- _Goal of the exercise_
Restate the listing in full, keeping every word as it is.

- _Data shown_
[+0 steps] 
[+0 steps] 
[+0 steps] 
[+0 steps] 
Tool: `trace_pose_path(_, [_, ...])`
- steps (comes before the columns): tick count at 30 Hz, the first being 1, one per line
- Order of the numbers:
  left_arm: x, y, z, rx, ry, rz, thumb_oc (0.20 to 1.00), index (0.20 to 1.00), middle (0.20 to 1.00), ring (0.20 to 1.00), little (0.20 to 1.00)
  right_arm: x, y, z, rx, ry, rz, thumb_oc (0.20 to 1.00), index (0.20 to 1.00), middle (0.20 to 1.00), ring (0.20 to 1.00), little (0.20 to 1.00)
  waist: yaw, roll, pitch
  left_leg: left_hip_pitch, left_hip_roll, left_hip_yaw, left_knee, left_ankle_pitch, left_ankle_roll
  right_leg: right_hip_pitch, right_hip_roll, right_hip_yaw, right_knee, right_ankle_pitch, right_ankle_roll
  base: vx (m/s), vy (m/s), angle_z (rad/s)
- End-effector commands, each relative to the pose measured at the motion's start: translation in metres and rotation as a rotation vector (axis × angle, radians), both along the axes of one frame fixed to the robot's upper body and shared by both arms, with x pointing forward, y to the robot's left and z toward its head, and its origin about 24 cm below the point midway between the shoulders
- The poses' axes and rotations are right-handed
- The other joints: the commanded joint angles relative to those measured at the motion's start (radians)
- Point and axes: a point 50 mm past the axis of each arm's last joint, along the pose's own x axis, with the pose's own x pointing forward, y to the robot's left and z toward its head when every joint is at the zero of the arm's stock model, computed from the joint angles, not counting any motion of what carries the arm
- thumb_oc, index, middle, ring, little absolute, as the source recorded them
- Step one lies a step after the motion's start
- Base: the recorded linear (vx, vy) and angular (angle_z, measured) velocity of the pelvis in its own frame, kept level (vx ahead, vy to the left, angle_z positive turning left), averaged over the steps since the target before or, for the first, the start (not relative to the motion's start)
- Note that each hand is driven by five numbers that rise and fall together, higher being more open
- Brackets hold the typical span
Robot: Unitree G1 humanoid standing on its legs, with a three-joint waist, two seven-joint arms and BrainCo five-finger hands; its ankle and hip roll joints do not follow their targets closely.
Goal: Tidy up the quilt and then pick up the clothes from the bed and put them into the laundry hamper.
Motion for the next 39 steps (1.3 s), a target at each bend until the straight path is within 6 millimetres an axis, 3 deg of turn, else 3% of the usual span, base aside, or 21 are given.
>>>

- _Result of the exercise_
[+0 steps] 
[+0 steps] 
[+0 steps] 
[+0 steps] 
Tool: `trace_pose_path(_, [_, ...])`
- steps (comes before the columns): tick count at 30 Hz, the first being 1, one per line
- Order of the numbers:
  left_arm: x, y, z, rx, ry, rz, thumb_oc (0.20 to 1.00), index (0.20 to 1.00), middle (0.20 to 1.00), ring (0.20 to 1.00), little (0.20 to 1.00)
  right_arm: x, y, z, rx, ry, rz, thumb_oc (0.20 to 1.00), index (0.20 to 1.00), middle (0.20 to 1.00), ring (0.20 to 1.00), little (0.20 to 1.00)
  waist: yaw, roll, pitch
  left_leg: left_hip_pitch, left_hip_roll, left_hip_yaw, left_knee, left_ankle_pitch, left_ankle_roll
  right_leg: right_hip_pitch, right_hip_roll, right_hip_yaw, right_knee, right_ankle_pitch, right_ankle_roll
  base: vx (m/s), vy (m/s), angle_z (rad/s)
- End-effector commands, each relative to the pose measured at the motion's start: translation in metres and rotation as a rotation vector (axis × angle, radians), both along the axes of one frame fixed to the robot's upper body and shared by both arms, with x pointing forward, y to the robot's left and z toward its head, and its origin about 24 cm below the point midway between the shoulders
- The poses' axes and rotations are right-handed
- The other joints: the commanded joint angles relative to those measured at the motion's start (radians)
- Point and axes: a point 50 mm past the axis of each arm's last joint, along the pose's own x axis, with the pose's own x pointing forward, y to the robot's left and z toward its head when every joint is at the zero of the arm's stock model, computed from the joint angles, not counting any motion of what carries the arm
- thumb_oc, index, middle, ring, little absolute, as the source recorded them
- Step one lies a step after the motion's start
- Base: the recorded linear (vx, vy) and angular (angle_z, measured) velocity of the pelvis in its own frame, kept level (vx ahead, vy to the left, angle_z positive turning left), averaged over the steps since the target before or, for the first, the start (not relative to the motion's start)
- Note that each hand is driven by five numbers that rise and fall together, higher being more open
- Brackets hold the typical span
Robot: Unitree G1 humanoid standing on its legs, with a three-joint waist, two seven-joint arms and BrainCo five-finger hands; its ankle and hip roll joints do not follow their targets closely.
Goal: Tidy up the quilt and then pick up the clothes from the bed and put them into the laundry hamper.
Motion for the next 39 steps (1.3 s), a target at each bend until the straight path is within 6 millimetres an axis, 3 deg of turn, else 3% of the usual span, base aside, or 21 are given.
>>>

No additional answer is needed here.